TT: On THE 100 SCARIEST MOVIE MOMENTS, Kaufman Films needed a “horror guy” to get them connected with the folks in the horror industry. So I came on board and tracked down and interviewed most of the scream greats for the series. It was a wonderful, year-long experience. On the three Fango feature films, I was a consultant because the movies were produced largely out of our New York offices, and I could offer suggestions on scripts, talent, etc.
JJ: Would you like to get into movie making production fulltime?
TT: Maybe. I enjoy producing. But I love editing the magazine too. I want to continue doing both.
JJ: You'll get asked this all the time but do you still experience scares and thrills after all this time whilst watching horror movies?
TT: Yes, but not often. But I can get scared or startled like anyone else. I was squirming with the audience during KING KONG’s over-the-top pit scene the other night.
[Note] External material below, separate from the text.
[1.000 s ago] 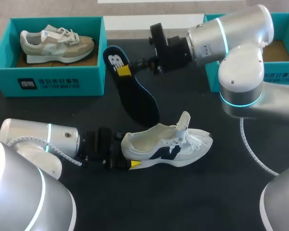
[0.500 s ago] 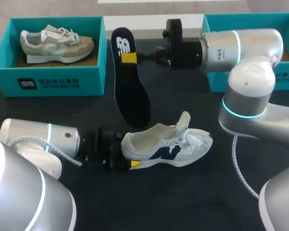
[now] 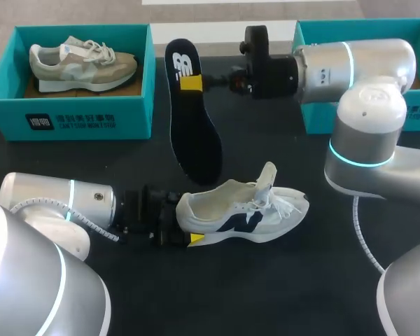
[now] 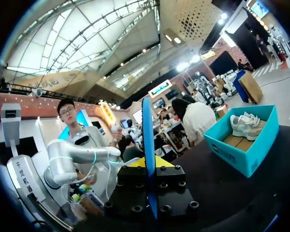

JJ: Is there one horror writer, filmmaker or star you still wish to interview or feature?
TT: We’ve gotten them all over the years. I’d love to meet Robert De Niro and Clint Eastwood some day, so I hope they have some fright flicks in their future.
JJ: So what does the future hold for Fangoria and for Anthony Timpone himself?
TT: We closed FANGORIA #250 not long ago, which continues to mark a milestone for the publication. FANGORIA is the longest-running horror publication in history. For the most part, we will continue to do what we have been doing for 26 years. We also want to continue making Fangoria.com bigger and better, with more news, special features and interactivity. We hope to have a major redesign launched in 2006. I want our conventions to grow more, expanding in more U.S. cities and enter overseas countries like the UK. With FANGORIA TV, the goal is to start with streaming it live over the web, then going after cable. We are also “sneaking” our programs on Monsters HD. The show I’m most proud of is SCREAMOGRAPHY, which is our BIOGRAPHY-style series. Some of the celebs I’ve interviewed for SCREAMOGRAPHY include Sean Cunningham, Joe Dante, David J. Schow, Robert Englund and many others. I want to continue working on that show, as well as grow with the company as we begin producing movies again in 2006. In addition, on June 23 we launched FANGORIA Radio (www.fangoriaradio.com), which airs on Fridays nights on Sirius Satellite Radio, channel 102. This 3-hour horror entertainment program, hosted by Dee Snider and Debbie Rochon, unites fright fans from all over the world.
JJ: What's your perfect Friday night pizza and horror movie combination?
TT: Lately it has been episodes of MASTERS OF HORROR and NY’s best pizza, DiFara’s in Midwood. Yum!